Problem statement ▸ An exact reproduction of the listing is wanted, with the pictures dropped.

Supplied information ▸
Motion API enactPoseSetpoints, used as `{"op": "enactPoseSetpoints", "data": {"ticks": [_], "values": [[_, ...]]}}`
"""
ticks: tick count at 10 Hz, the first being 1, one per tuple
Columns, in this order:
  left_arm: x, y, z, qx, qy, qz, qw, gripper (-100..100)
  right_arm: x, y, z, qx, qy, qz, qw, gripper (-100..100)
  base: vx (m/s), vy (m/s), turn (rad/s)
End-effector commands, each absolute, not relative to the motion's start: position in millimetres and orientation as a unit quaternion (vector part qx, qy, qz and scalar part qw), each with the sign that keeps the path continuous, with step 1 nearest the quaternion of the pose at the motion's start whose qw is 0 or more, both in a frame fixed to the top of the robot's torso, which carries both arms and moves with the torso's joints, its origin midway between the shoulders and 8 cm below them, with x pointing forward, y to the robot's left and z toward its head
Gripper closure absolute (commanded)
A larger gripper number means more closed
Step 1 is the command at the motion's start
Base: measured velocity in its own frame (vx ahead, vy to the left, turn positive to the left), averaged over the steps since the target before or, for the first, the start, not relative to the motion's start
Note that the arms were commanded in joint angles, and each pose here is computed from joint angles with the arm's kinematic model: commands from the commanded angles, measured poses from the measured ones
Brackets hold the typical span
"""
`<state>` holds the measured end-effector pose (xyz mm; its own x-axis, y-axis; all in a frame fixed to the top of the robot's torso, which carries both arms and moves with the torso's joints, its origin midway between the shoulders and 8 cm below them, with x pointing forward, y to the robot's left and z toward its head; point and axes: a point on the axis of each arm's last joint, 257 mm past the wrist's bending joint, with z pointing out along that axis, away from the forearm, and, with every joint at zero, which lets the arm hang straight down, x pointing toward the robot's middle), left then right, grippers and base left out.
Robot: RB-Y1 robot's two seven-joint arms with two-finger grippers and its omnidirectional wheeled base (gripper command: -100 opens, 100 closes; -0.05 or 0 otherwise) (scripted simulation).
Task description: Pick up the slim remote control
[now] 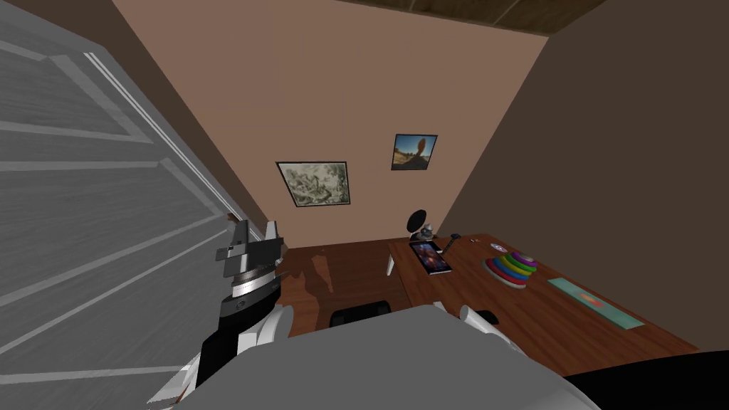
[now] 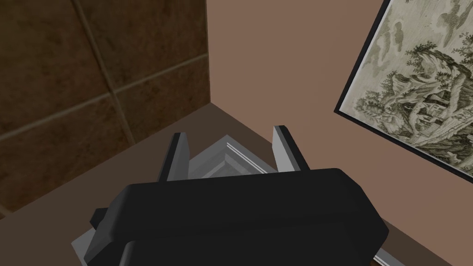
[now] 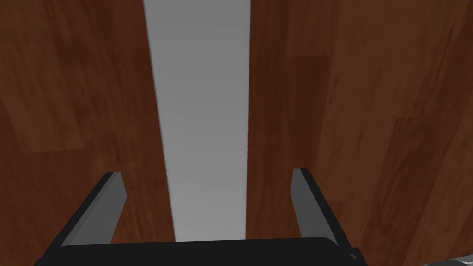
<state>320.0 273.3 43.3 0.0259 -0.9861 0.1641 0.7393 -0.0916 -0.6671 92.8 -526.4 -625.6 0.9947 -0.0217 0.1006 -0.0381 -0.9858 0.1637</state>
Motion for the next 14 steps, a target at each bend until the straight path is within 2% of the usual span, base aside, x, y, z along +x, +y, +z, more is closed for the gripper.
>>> {"op": "enactPoseSetpoints", "data": {"ticks": [1, 7, 8, 9, 14], "values": [[320.0, 273.3, 43.3, -0.313, 0.197, -0.669, 0.644, 0, 78.6, -518.4, -628.0, 0.997, -0.034, 0.033, 0.061, -100, 0.079, -0.041, -0.026], [320.0, 273.3, 43.3, -0.313, 0.197, -0.669, 0.644, 0, 51.8, -498.3, -633.8, 0.997, -0.07, 0.002, 0.018, -100, 0.073, -0.044, -0.03], [320.0, 273.3, 43.3, -0.313, 0.197, -0.669, 0.644, 0, 51.2, -497.7, -634.1, 0.997, -0.07, 0.001, 0.017, 0, 0.007, -0.007, 0.002], [320.0, 273.3, 43.3, -0.313, 0.197, -0.669, 0.644, 0, 48.7, -485.4, -641.9, 0.998, -0.066, 0.001, 0.018, -100, 0.023, -0.049, -0.066], [320.0, 273.3, 43.3, -0.313, 0.197, -0.669, 0.644, 0, 43.6, -459.7, -656.4, 0.998, -0.056, 0.001, 0.018, -100, 0.03, -0.053, -0.036]]}}
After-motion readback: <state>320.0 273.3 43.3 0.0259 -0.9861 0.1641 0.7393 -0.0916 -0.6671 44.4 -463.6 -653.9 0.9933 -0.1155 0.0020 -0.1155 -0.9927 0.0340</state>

Response for this exercise ▸
Motion API enactPoseSetpoints, used as `{"op": "enactPoseSetpoints", "data": {"ticks": [_], "values": [[_, ...]]}}`
"""
ticks: tick count at 10 Hz, the first being 1, one per tuple
Columns, in this order:
  left_arm: x, y, z, qx, qy, qz, qw, gripper (-100..100)
  right_arm: x, y, z, qx, qy, qz, qw, gripper (-100..100)
  base: vx (m/s), vy (m/s), turn (rad/s)
End-effector commands, each absolute, not relative to the motion's start: position in millimetres and orientation as a unit quaternion (vector part qx, qy, qz and scalar part qw), each with the sign that keeps the path continuous, with step 1 nearest the quaternion of the pose at the motion's start whose qw is 0 or more, both in a frame fixed to the top of the robot's torso, which carries both arms and moves with the torso's joints, its origin midway between the shoulders and 8 cm below them, with x pointing forward, y to the robot's left and z toward its head
Gripper closure absolute (commanded)
A larger gripper number means more closed
Step 1 is the command at the motion's start
Base: measured velocity in its own frame (vx ahead, vy to the left, turn positive to the left), averaged over the steps since the target before or, for the first, the start, not relative to the motion's start
Note that the arms were commanded in joint angles, and each pose here is computed from joint angles with the arm's kinematic model: commands from the commanded angles, measured poses from the measured ones
Brackets hold the typical span
"""
`<state>` holds the measured end-effector pose (xyz mm; its own x-axis, y-axis; all in a frame fixed to the top of the robot's torso, which carries both arms and moves with the torso's joints, its origin midway between the shoulders and 8 cm below them, with x pointing forward, y to the robot's left and z toward its head; point and axes: a point on the axis of each arm's last joint, 257 mm past the wrist's bending joint, with z pointing out along that axis, away from the forearm, and, with every joint at zero, which lets the arm hang straight down, x pointing toward the robot's middle), left then right, grippers and base left out.
Robot: RB-Y1 robot's two seven-joint arms with two-finger grippers and its omnidirectional wheeled base (gripper command: -100 opens, 100 closes; -0.05 or 0 otherwise) (scripted simulation).
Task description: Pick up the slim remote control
[now] 
[now] 
[now] 
<state>320.0 273.3 43.3 0.0259 -0.9861 0.1641 0.7393 -0.0916 -0.6671 92.8 -526.4 -625.6 0.9947 -0.0217 0.1006 -0.0381 -0.9858 0.1637</state>
Motion for the next 14 steps, a target at each bend until the straight path is within 2% of the usual span, base aside, x, y, z along +x, +y, +z, more is closed for the gripper.
>>> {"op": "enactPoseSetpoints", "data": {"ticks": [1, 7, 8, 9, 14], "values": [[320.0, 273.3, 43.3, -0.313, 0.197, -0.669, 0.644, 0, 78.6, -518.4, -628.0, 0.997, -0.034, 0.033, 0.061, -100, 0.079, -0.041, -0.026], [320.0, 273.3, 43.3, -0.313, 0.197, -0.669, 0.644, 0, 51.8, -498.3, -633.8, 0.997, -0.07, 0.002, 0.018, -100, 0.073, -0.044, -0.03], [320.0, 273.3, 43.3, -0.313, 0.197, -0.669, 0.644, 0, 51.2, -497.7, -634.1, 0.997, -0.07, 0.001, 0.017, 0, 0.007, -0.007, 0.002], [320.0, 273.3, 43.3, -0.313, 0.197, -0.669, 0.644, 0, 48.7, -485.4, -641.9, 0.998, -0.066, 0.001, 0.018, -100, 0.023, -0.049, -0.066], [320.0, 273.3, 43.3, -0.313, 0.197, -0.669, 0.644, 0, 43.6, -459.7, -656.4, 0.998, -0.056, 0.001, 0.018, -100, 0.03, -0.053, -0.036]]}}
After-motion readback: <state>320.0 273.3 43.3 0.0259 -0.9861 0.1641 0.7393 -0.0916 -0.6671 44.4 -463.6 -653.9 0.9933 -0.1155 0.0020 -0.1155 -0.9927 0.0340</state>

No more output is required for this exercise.